Manuel Estévez dijo...

Amigo Anónimo:


Si es difícil contestar a una persona normal, más difícil será contestar a un anónimo, pero que conste que yo no tengo inconveniente para hacerlo.

-En primer lugar la OBRA DE LAS UNIVERSIDADES LABORALES, fue considerada por los que la disfrutaron y familiares, como la mayor OBRA SOCIAL jamás realizada en este país.

Me contaba el padre Cándido Aniz, que los presupuestos se cumplían de forma rigurosa y a rajatabla. Nunca llegó un dinero con retraso y se cumplían todas las previsiones. Fue una forma de funcionar modélica, al menos en lo que se refiere a la Universidad Laboral de Córdoba.

No cabe duda que un papel higiénico, puede ser necesario o no, pero lo que no cabe duda es que las Universidades Laborales, fueron la mejor INVERSIÓN, que pudo hacer cualquier Gobierno por su país.

Allí en aquellos centros, convivían gentes de toda España y nunca el dichoso idioma fue vinculo de separación. Allí, todos amaban a una
España que se nos antojaban común y ÚNICA.
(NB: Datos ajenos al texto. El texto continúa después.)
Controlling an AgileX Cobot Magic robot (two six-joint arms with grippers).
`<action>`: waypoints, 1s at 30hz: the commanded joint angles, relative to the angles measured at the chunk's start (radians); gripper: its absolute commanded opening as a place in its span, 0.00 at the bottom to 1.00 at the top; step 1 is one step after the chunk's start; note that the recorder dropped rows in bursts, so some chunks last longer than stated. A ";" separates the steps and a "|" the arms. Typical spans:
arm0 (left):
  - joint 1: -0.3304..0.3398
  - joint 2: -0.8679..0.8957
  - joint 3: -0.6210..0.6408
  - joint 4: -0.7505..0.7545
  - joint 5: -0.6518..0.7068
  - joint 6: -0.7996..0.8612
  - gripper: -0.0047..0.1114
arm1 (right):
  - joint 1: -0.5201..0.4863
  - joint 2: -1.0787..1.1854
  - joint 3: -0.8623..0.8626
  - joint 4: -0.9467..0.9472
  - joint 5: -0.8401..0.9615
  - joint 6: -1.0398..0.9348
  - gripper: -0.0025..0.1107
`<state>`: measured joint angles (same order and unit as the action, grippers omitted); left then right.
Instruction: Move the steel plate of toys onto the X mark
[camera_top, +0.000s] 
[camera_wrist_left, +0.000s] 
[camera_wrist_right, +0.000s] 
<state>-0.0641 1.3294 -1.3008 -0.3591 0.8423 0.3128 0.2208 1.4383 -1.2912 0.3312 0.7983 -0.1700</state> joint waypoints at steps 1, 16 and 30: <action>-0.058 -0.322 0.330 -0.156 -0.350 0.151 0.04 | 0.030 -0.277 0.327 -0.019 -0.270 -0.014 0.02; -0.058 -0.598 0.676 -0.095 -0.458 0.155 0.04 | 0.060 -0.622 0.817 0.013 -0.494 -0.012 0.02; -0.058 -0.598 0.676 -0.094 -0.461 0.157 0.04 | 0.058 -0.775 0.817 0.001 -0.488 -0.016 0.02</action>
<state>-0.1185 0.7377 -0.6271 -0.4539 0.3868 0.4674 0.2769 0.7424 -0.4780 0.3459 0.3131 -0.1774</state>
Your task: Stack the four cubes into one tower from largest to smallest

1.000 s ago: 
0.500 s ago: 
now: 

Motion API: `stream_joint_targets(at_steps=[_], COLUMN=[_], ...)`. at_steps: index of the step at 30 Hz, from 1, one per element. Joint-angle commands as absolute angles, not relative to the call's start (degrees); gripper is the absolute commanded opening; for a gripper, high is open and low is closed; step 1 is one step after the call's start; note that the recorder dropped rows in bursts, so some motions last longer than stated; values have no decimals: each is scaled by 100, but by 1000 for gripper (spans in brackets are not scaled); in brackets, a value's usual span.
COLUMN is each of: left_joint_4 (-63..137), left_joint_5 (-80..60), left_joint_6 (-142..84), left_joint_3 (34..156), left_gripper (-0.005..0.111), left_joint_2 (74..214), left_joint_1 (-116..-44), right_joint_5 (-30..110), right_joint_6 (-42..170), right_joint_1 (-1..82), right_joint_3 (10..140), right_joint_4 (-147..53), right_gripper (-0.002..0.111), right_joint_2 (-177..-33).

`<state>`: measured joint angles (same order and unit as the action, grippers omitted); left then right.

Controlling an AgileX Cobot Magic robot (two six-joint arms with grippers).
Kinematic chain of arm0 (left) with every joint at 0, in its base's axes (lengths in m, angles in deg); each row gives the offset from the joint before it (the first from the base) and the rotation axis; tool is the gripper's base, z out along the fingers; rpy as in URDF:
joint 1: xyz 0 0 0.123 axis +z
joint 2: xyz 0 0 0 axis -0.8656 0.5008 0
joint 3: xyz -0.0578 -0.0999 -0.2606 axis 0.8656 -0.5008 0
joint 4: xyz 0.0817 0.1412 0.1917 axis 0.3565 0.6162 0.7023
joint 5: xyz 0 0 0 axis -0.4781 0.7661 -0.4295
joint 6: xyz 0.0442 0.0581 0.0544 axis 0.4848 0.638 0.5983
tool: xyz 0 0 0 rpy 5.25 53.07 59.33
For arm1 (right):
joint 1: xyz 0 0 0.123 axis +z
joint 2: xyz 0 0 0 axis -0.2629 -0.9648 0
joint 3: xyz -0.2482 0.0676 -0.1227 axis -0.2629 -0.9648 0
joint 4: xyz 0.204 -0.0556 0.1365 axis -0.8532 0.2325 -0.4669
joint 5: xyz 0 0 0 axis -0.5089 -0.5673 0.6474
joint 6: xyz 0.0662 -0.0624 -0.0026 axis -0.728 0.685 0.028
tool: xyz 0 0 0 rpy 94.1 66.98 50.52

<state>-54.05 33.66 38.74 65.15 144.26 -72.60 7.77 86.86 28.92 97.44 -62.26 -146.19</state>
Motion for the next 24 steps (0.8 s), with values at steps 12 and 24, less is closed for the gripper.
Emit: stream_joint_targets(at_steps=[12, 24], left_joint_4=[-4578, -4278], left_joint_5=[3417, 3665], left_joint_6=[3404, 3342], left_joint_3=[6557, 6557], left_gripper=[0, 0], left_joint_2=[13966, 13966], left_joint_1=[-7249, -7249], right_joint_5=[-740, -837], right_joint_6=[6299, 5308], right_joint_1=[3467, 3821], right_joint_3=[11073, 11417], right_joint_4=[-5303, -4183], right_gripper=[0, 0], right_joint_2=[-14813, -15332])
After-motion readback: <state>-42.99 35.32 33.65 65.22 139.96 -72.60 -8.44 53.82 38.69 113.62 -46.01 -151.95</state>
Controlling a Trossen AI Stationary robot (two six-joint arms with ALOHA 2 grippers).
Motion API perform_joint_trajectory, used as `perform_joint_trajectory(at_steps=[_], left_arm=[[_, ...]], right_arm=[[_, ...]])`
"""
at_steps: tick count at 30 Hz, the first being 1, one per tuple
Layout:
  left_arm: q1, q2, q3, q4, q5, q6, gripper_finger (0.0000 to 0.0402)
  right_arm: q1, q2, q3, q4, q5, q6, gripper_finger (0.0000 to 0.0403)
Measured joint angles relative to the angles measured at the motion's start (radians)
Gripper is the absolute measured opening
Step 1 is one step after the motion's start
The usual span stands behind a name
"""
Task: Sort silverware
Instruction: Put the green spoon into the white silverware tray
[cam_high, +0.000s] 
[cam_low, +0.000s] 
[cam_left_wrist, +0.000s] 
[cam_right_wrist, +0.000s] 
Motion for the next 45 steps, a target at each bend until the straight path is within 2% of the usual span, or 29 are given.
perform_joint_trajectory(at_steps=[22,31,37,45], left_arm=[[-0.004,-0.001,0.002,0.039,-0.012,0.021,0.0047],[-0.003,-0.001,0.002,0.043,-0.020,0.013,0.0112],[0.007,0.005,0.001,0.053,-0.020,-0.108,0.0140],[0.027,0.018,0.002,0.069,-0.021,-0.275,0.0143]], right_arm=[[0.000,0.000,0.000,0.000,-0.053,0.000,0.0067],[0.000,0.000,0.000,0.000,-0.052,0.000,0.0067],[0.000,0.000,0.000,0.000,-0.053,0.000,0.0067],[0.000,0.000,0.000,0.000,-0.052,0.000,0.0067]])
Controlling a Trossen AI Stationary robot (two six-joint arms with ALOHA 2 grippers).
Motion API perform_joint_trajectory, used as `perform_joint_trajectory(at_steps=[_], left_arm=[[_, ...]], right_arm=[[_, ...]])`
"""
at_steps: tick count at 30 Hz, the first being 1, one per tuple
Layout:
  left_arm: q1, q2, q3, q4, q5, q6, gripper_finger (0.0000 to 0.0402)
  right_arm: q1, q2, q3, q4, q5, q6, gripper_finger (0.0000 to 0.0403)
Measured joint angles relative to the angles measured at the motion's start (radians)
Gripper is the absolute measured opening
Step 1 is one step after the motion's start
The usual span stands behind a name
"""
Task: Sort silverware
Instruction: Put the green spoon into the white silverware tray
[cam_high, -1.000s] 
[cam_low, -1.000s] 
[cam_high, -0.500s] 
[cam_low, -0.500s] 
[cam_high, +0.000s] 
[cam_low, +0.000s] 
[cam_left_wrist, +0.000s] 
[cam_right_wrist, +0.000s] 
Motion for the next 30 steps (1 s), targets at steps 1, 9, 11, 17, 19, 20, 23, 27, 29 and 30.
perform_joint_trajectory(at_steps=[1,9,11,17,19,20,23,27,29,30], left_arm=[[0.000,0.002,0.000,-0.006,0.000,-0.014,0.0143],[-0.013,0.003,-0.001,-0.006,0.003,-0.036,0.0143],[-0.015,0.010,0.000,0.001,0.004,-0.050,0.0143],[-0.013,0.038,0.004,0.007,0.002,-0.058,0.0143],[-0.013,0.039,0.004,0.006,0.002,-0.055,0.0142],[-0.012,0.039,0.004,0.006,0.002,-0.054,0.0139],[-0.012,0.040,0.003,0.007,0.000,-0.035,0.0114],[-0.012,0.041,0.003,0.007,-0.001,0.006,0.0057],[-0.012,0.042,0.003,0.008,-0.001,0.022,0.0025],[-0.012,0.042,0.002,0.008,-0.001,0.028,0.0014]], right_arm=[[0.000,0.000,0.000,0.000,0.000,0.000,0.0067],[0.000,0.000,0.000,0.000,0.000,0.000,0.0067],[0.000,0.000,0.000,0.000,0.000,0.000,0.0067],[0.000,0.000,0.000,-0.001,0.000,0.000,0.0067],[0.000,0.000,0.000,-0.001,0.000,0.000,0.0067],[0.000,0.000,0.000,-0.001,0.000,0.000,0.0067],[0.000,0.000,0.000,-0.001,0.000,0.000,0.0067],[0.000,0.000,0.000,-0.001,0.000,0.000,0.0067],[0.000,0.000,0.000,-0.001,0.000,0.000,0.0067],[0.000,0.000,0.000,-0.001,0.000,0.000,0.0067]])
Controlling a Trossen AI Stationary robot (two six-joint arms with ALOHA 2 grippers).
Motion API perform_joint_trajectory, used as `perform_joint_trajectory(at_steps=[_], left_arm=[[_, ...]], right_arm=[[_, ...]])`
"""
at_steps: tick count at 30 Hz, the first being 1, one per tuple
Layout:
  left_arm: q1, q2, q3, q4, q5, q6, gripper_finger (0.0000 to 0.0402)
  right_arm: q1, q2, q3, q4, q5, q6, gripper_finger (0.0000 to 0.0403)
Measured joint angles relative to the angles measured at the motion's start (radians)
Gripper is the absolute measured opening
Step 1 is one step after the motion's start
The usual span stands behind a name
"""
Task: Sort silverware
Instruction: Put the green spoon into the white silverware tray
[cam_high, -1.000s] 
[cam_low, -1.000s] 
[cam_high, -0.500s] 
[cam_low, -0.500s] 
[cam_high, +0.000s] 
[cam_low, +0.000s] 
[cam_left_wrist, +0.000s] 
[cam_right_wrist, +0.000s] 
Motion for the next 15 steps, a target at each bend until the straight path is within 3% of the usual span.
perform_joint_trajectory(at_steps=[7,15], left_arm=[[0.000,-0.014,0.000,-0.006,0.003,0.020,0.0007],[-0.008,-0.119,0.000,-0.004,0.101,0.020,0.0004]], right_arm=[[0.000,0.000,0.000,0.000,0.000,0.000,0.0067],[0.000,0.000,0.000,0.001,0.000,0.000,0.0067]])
Amigo anónimo, yo digo lo que sé, así que saludos
y un abrazo.



Rafael San Martín dijo...

Me ha gustado la contestación dada a ese anónimo, especialmente en lo referente a que el papel higienico puede ser necesario o no.
Me parece que hay algo de ironía en el " papel" de los sindicatos.¿ Para que sirven?
Saludos.

Manuel Estévez dijo...

Amigo Anónimo:


Aquí en este país, que tantas cosas han cambiado y como ejemplo te pongo una:

Los españoles que tuvimos que hacer de forma obligatoria el Servicio Militar, en aquellos años, 1950, 1960 e incluso 1970, tomábamos por la mañana de desayuno, un café negro "DE DEL SACO" y un "chusco", hoy por decir algo, cualquier preso de una prisión, tiene un desayuno con todo lo que tu puedas precisar. Menos la libertad, que te la has complicado con robar, matar, delinquir o cualquier cosa contra la sociedad, tiene total derecho a "tarrina de mermelada", "mantequilla" "magdalenas" o lo que se encarte. Incluso los presos menores de 22 años, tienen derecho a un bocadillo a media mañana. Andrés, que durante muchos años fue el jefe de cocina de la prisión, dice que allí se come mucho mejor que en las casas de mucha gente que honradamente trabaja y no digamos que en casa de los "Los parados" y a eso no hay derecho.

Y me preguntas que es lo que han hecho los sindicatos, pues aparte de cosas buenas supongo que habrán hecho, han cambiado el interés de la sociedad hacía "LOS QUE COMETEN IRREGULARIDADES", ya que eso es lo que se lleva, en claro prejuicio de los ciudadanos que cumplen con su obligación como ciudadanos.

Los sindicatos, se han convertido como las funerarias, que ambos viven de su negocio. Las funerarias necesitan muertos para vivir y los sindicatos, necesitan, parados e injusticias para justificarse.

Saludos anónimo, pero por lo inteligente, da la cara


Saludos




Rafael San Martín dijo...

Me parece que no has entendido lo de la ironía respecto al papel de los sindicatos.
Siempre se ha dicho eso del papel que ha tocado representar, " me tocó el papel de malo", etcétera. Eso del papel se ha modificado recientemente en terminos sociológicos a lo que se llama rol.
El comunicante anónimo hace un juego y les da a los sindicatos el rol de usar el papel higiénico.
Asimila el rol de los sindicatos al del papel higiénico. Ya a partir de eso podemos imaginar que el rol de los sindicatos es similar al del papel higienico.
Las conclusiones las debe sacar cada uno.

Manuel Estévez dijo...

Amigo Anónimo:

No son mi fuerte los sindicatos porque estoy convencido de que se nutren de las dificultades y la pobreza del obrero para "sacar la cara", no la sacan cuando les acusan de malversar fondos que no eran para ellos. El ser de la estirpe de los "liberados" es una profesión como otra cualquiera.

Pero perdona, yo nunca los relacioné con la función que pueda tener el papel higiénico.